Brighter Nights, Greater Health Risks: Intensity-Dependent Disruption of Sleep and Metabolism by Nighttime Light

Even dim light at night — as low as 2 lux, comparable to a streetlamp filtering through curtains — disrupts sleep, increases fat gain, and elevates blood glucose in a dose-dependent manner, according to a study in zebra finches published in Photochemical and Photobiological Sciences.

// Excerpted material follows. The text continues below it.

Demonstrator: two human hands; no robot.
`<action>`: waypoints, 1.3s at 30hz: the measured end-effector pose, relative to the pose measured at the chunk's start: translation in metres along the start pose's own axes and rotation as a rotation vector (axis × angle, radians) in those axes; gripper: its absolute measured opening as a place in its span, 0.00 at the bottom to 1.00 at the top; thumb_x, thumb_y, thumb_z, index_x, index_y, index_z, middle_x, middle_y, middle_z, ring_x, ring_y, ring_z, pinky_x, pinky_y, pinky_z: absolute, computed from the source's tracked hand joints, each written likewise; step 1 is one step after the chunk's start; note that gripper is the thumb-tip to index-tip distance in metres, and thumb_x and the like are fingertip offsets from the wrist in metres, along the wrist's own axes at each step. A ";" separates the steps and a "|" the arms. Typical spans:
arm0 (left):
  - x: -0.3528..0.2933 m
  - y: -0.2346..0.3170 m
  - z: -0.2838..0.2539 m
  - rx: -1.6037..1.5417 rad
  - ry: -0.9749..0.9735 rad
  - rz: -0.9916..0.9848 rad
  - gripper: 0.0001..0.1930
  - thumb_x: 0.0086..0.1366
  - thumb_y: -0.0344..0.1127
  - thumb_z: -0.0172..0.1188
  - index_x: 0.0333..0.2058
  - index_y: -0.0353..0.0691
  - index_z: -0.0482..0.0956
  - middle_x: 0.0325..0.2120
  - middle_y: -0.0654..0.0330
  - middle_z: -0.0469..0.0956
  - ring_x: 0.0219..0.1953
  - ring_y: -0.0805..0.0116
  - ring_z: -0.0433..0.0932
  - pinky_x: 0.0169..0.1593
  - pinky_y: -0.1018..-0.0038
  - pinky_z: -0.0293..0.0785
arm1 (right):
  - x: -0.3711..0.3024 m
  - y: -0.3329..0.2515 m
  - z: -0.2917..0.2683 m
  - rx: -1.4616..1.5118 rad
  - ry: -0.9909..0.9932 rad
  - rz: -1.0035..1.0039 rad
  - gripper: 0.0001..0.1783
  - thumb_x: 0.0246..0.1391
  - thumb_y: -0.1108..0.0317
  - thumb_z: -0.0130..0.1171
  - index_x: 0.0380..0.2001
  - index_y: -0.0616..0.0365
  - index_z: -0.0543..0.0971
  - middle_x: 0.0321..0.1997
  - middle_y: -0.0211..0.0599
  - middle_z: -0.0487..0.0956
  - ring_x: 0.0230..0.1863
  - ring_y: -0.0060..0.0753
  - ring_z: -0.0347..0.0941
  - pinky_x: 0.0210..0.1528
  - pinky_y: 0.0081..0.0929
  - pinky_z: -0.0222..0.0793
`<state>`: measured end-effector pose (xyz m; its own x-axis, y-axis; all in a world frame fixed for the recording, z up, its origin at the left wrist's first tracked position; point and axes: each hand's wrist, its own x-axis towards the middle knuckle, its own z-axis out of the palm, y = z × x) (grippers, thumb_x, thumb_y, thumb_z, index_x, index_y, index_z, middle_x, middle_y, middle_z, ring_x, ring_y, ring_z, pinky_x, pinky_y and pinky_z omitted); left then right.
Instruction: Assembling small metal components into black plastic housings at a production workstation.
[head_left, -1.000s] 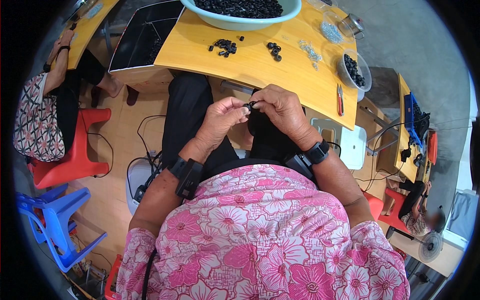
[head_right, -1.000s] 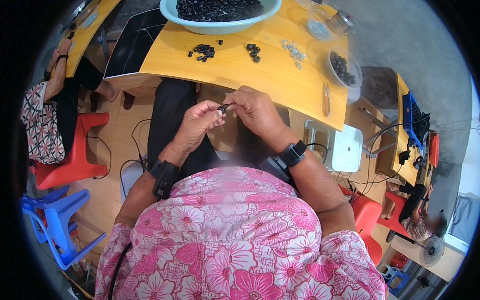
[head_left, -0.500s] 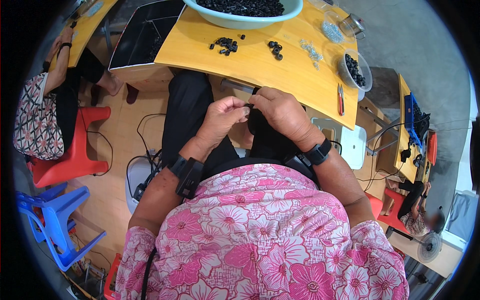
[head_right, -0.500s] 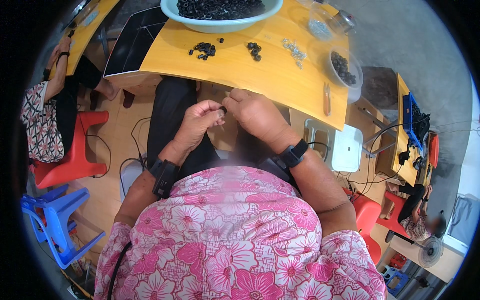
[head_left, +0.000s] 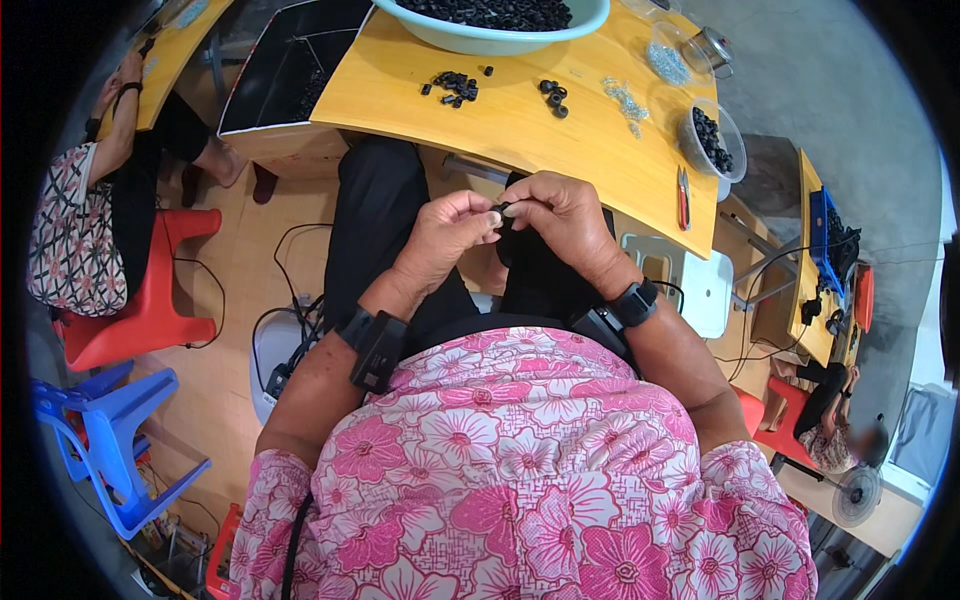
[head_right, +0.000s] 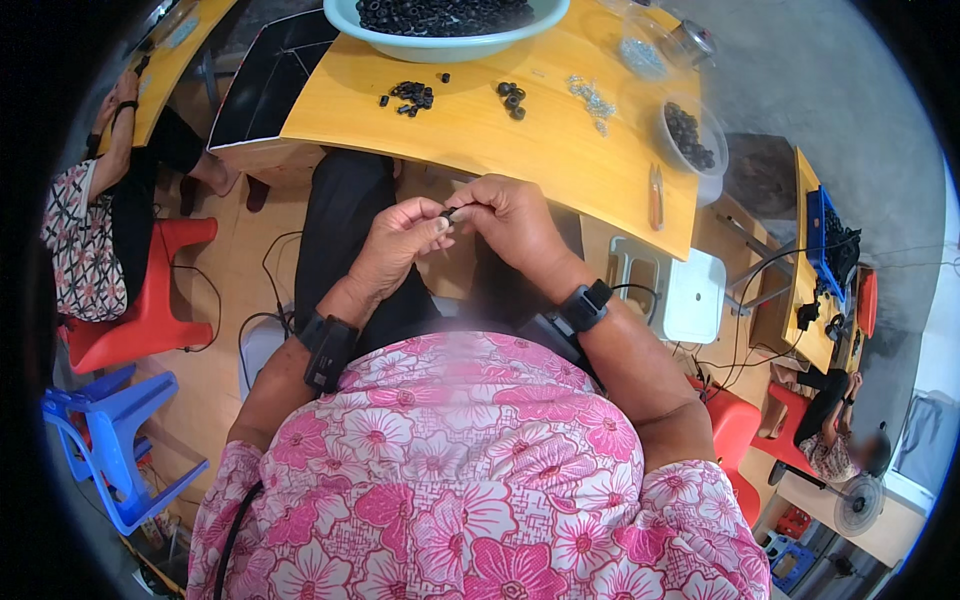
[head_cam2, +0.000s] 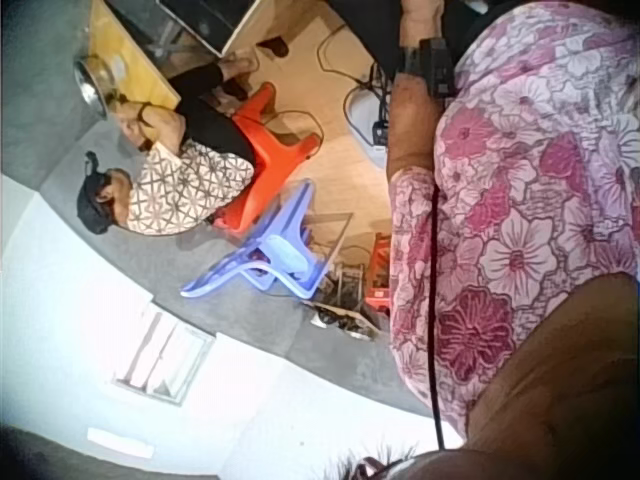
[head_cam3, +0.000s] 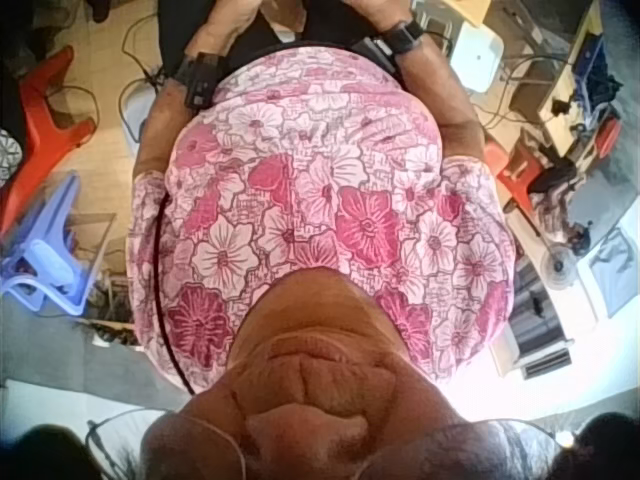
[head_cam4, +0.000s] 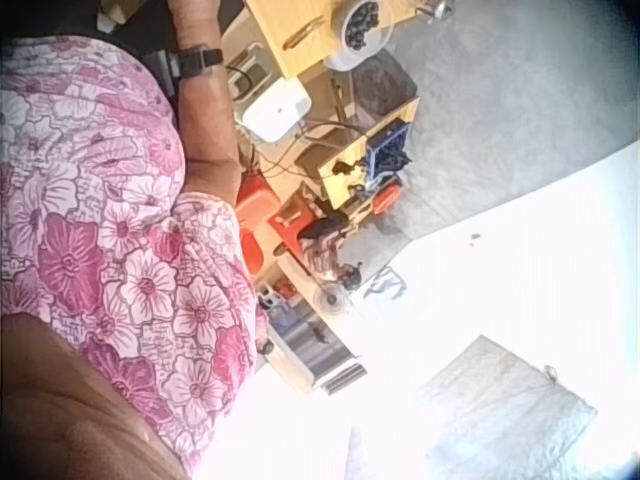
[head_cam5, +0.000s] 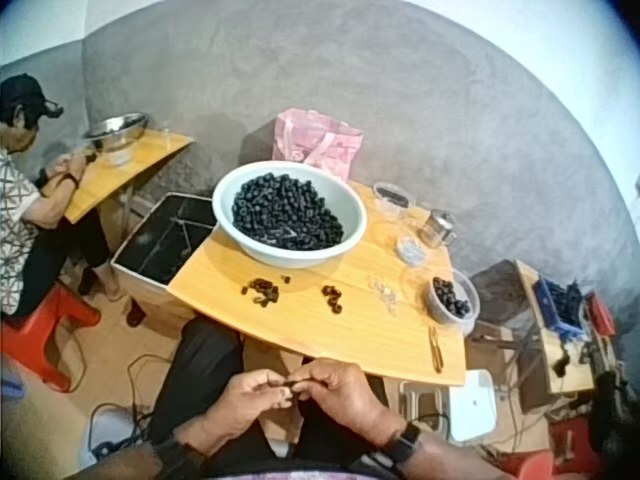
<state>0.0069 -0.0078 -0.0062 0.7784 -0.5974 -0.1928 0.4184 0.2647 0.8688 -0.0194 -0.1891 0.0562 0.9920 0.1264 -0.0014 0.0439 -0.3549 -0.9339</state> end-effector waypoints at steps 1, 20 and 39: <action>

With light pollution increasing worldwide, the question of how much nocturnal illumination is still safe has become urgent. Researchers at Chaudhary Charan Singh University in India tested four nighttime light conditions — 0 lux (total dark), 2, 5, and 8 lux — over three weeks in diurnal zebra finches, a model species with a sleep-wake cycle similar to humans.

What they found

The severity of every measured disruption scaled with light intensity (2 lux < 5 lux < 8 lux):

  • Sleep fragmentation: Birds under lighted nights showed frequent, smaller sleep bouts instead of consolidated rest
  • Nighttime activity and feeding: Nocturnal illumination triggered more activity and eating during the night, though 24-hour totals remained unchanged
  • Weight gain and fat: Birds exposed to light at night gained more body mass and became significantly fatter
  • Metabolic disruption: Blood glucose increased and oxalate levels decreased, with concurrent changes in gene expression related to glucose and lipid metabolism
  • No stress hormone change: Corticosterone levels did not differ, suggesting the effects were not driven by a general stress response
  • Why it matters

These results have direct relevance for human health in urbanized environments. The intensity-dependent nature of the effects suggests that even modest reductions in nighttime light exposure — dimming streetlights, using blackout curtains, or switching to warmer, lower-intensity night lighting — could meaningfully reduce metabolic and sleep disruption.

The study also contributes to a growing body of evidence linking light at night to metabolic disease, including obesity and type 2 diabetes, through circadian disruption rather than stress pathways.

Limits

This was an animal study with a small sample (n=7 per condition). Zebra finches are diurnal like humans, but species differences in circadian physiology limit direct extrapolation. The study did not test light spectra or color temperature, which may also influence biological effects.

Bottom line

Nighttime light disrupts sleep and metabolism in proportion to its intensity. Even dim light at night (2 lux) is not harmless. Reducing the brightness of nocturnal illumination — where unavoidable — may help mitigate the metabolic and sleep costs of living in a lighted world.

Source

Kumar M, et al. Brighter nights, greater health risks: intensity-dependent disruptions by nighttime light exposure on sleep and metabolism in diurnal zebra finches. Photochem Photobiol Sci. 2026 Jun 19. DOI: 10.1007/s43630-026-00936-7. PMID: 42319659.